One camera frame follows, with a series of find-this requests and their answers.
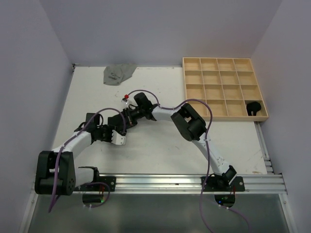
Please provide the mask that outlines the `black striped underwear grey waistband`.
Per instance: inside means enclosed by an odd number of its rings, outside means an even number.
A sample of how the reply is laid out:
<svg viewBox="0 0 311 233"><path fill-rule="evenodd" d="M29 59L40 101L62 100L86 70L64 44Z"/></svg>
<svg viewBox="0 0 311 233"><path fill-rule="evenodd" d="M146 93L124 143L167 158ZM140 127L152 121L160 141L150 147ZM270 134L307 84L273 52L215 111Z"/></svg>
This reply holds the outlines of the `black striped underwear grey waistband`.
<svg viewBox="0 0 311 233"><path fill-rule="evenodd" d="M108 117L107 124L113 126L117 132L124 133L127 129L134 127L135 124L128 115L123 114L123 117L121 114Z"/></svg>

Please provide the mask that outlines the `black underwear beige waistband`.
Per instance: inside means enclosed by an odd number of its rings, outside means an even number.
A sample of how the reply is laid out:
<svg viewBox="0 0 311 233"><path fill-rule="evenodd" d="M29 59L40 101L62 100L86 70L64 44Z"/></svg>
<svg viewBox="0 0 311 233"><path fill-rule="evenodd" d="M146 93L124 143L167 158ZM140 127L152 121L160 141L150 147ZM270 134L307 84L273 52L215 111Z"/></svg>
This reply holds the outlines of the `black underwear beige waistband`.
<svg viewBox="0 0 311 233"><path fill-rule="evenodd" d="M261 110L261 104L257 101L253 101L246 104L246 110L248 116L256 116L257 112Z"/></svg>

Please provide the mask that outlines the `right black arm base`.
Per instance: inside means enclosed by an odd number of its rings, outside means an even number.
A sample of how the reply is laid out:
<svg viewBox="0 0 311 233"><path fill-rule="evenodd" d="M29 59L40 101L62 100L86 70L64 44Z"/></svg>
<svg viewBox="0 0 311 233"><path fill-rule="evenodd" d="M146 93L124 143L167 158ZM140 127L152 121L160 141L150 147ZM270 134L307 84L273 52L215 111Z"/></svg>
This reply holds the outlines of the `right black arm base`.
<svg viewBox="0 0 311 233"><path fill-rule="evenodd" d="M204 192L244 192L244 180L242 176L237 176L236 171L230 169L222 175L211 174L205 181L205 176L201 177L201 185Z"/></svg>

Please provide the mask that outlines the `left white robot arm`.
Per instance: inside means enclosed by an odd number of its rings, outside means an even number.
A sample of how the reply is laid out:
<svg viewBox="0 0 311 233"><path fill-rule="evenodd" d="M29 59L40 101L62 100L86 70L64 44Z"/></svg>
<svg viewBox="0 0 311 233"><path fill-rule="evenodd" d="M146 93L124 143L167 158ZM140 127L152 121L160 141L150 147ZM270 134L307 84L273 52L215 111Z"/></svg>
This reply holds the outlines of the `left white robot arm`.
<svg viewBox="0 0 311 233"><path fill-rule="evenodd" d="M97 190L101 185L99 171L94 166L75 166L75 158L95 141L112 142L115 127L101 124L102 115L87 113L74 134L53 150L44 150L38 156L35 192L41 195L69 196L75 188L85 185Z"/></svg>

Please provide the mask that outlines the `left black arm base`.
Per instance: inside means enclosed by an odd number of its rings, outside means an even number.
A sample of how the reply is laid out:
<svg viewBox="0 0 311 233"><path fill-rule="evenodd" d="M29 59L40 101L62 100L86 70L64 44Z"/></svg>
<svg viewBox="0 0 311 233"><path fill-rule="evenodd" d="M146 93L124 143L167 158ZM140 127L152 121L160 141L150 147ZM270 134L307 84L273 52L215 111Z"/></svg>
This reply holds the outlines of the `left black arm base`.
<svg viewBox="0 0 311 233"><path fill-rule="evenodd" d="M115 191L116 177L101 176L97 167L81 166L76 172L76 191Z"/></svg>

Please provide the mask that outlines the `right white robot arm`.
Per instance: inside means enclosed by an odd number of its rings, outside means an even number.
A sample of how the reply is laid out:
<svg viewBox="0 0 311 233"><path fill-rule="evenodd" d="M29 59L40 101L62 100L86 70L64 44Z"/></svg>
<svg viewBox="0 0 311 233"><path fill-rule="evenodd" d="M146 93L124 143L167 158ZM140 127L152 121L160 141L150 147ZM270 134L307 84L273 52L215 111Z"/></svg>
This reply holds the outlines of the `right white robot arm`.
<svg viewBox="0 0 311 233"><path fill-rule="evenodd" d="M129 104L128 98L125 95L122 99L126 103L122 114L129 127L137 125L137 121L143 117L148 120L173 122L181 136L192 142L208 161L207 168L212 169L213 174L207 175L207 182L224 191L233 186L237 172L218 152L208 135L213 116L210 116L210 121L206 124L199 113L188 104L188 100L169 108L161 106L159 102L151 103L144 92L134 96L136 105Z"/></svg>

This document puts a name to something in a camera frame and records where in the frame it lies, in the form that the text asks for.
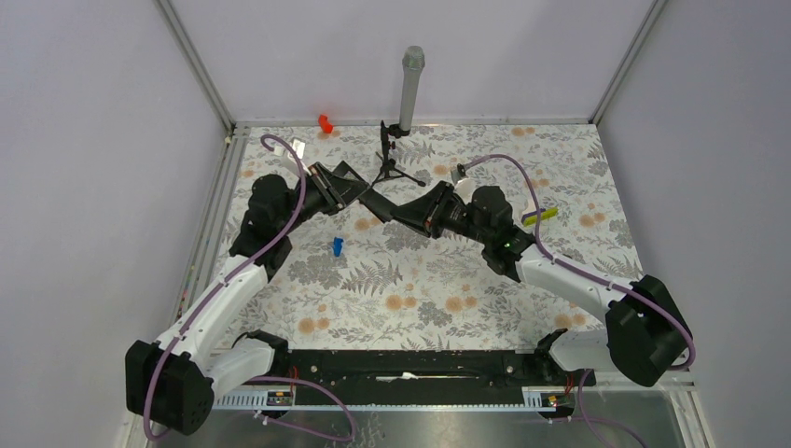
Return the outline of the black remote control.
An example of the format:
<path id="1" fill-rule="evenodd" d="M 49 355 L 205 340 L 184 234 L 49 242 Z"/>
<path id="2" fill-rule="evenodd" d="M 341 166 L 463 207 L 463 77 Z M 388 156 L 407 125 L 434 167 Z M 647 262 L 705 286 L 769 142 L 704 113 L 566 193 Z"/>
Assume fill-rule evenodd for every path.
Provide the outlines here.
<path id="1" fill-rule="evenodd" d="M 358 201 L 382 223 L 394 220 L 393 211 L 397 208 L 397 204 L 390 201 L 374 188 L 367 189 L 362 193 Z"/>

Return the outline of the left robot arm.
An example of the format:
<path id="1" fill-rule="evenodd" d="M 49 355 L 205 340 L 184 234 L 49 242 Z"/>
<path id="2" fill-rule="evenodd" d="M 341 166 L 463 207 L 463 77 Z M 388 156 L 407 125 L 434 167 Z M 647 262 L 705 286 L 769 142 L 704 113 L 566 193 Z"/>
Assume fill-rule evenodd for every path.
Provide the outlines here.
<path id="1" fill-rule="evenodd" d="M 230 322 L 284 265 L 288 233 L 317 214 L 332 216 L 369 187 L 347 163 L 329 170 L 317 162 L 288 186 L 283 177 L 258 178 L 239 234 L 222 269 L 197 301 L 153 343 L 135 342 L 125 356 L 127 409 L 190 435 L 214 403 L 252 378 L 281 382 L 289 371 L 285 340 L 254 336 L 213 356 Z"/>

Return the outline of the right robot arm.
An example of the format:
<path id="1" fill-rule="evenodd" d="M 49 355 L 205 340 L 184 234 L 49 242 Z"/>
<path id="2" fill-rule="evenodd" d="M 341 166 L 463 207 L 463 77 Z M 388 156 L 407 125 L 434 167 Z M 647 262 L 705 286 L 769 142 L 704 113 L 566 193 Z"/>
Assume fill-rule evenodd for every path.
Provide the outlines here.
<path id="1" fill-rule="evenodd" d="M 637 281 L 589 270 L 552 257 L 537 237 L 516 224 L 498 187 L 480 187 L 466 203 L 442 182 L 409 203 L 395 206 L 393 220 L 430 238 L 452 231 L 482 244 L 492 271 L 540 287 L 577 305 L 603 323 L 589 331 L 560 332 L 534 363 L 544 383 L 556 385 L 571 371 L 618 371 L 650 387 L 669 370 L 683 369 L 695 350 L 691 333 L 668 288 L 656 277 Z"/>

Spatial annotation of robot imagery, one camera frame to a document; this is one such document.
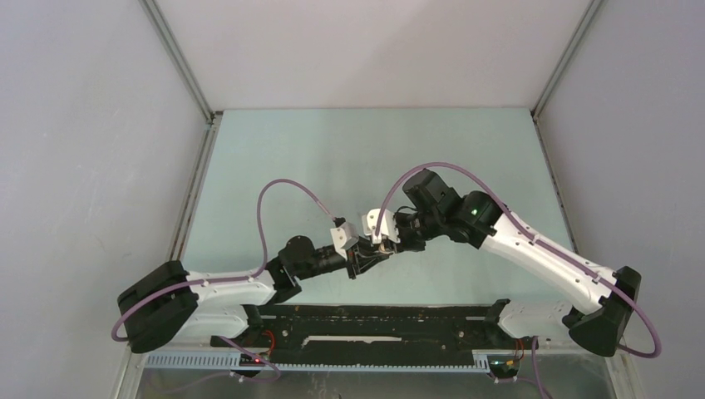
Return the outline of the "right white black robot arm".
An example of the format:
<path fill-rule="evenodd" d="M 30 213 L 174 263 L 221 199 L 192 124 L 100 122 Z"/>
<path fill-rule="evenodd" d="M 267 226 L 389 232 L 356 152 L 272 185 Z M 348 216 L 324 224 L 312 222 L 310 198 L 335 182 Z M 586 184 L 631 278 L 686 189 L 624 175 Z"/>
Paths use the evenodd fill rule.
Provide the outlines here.
<path fill-rule="evenodd" d="M 562 301 L 548 304 L 496 301 L 483 326 L 491 346 L 540 336 L 569 338 L 601 357 L 621 349 L 642 281 L 637 270 L 613 270 L 582 258 L 532 229 L 488 193 L 459 195 L 432 170 L 419 170 L 401 187 L 412 212 L 372 209 L 362 217 L 364 234 L 373 243 L 393 243 L 398 252 L 422 251 L 426 242 L 446 236 L 508 259 L 563 294 Z"/>

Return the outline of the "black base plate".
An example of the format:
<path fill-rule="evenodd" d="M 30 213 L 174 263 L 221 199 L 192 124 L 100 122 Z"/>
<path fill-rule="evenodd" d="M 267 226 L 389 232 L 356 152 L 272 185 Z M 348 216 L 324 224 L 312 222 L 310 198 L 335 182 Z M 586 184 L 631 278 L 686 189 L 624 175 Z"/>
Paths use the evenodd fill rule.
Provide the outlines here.
<path fill-rule="evenodd" d="M 498 325 L 497 306 L 265 305 L 260 328 L 231 341 L 273 363 L 459 366 Z"/>

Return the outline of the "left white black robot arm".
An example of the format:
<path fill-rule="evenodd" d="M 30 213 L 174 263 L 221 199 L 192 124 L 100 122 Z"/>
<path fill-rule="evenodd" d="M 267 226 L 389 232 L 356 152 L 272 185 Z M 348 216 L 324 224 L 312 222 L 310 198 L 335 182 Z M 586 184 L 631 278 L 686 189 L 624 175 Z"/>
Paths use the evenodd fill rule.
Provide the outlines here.
<path fill-rule="evenodd" d="M 304 279 L 337 270 L 356 278 L 388 259 L 394 249 L 392 242 L 374 244 L 365 238 L 348 249 L 333 244 L 314 248 L 311 239 L 299 235 L 258 277 L 189 272 L 179 260 L 168 261 L 118 296 L 120 325 L 133 353 L 216 336 L 253 346 L 263 335 L 257 319 L 260 306 L 291 299 L 301 292 Z"/>

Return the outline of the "aluminium frame rail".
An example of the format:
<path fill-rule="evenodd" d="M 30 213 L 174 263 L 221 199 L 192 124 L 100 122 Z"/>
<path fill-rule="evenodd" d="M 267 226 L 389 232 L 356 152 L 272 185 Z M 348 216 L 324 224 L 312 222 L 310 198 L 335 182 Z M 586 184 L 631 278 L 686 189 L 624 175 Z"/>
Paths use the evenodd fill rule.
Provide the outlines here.
<path fill-rule="evenodd" d="M 509 336 L 495 334 L 490 335 L 481 343 L 476 344 L 473 352 L 513 356 L 516 352 L 520 354 L 521 348 L 524 348 L 524 354 L 528 356 L 532 342 L 532 336 L 512 338 Z M 536 352 L 538 354 L 592 355 L 592 352 L 587 351 L 571 340 L 563 340 L 553 337 L 539 337 L 536 345 Z"/>

□ □ □ □

**What the exercise asks:**
Among the lines above, find those carrying the word "document" and copy them out.

**Answer to this task:**
This document puts a name to something in a camera frame and records where in the frame it lies, in the form that the text asks for.
Spatial annotation of robot imagery, one camera frame to a document; this is one such document.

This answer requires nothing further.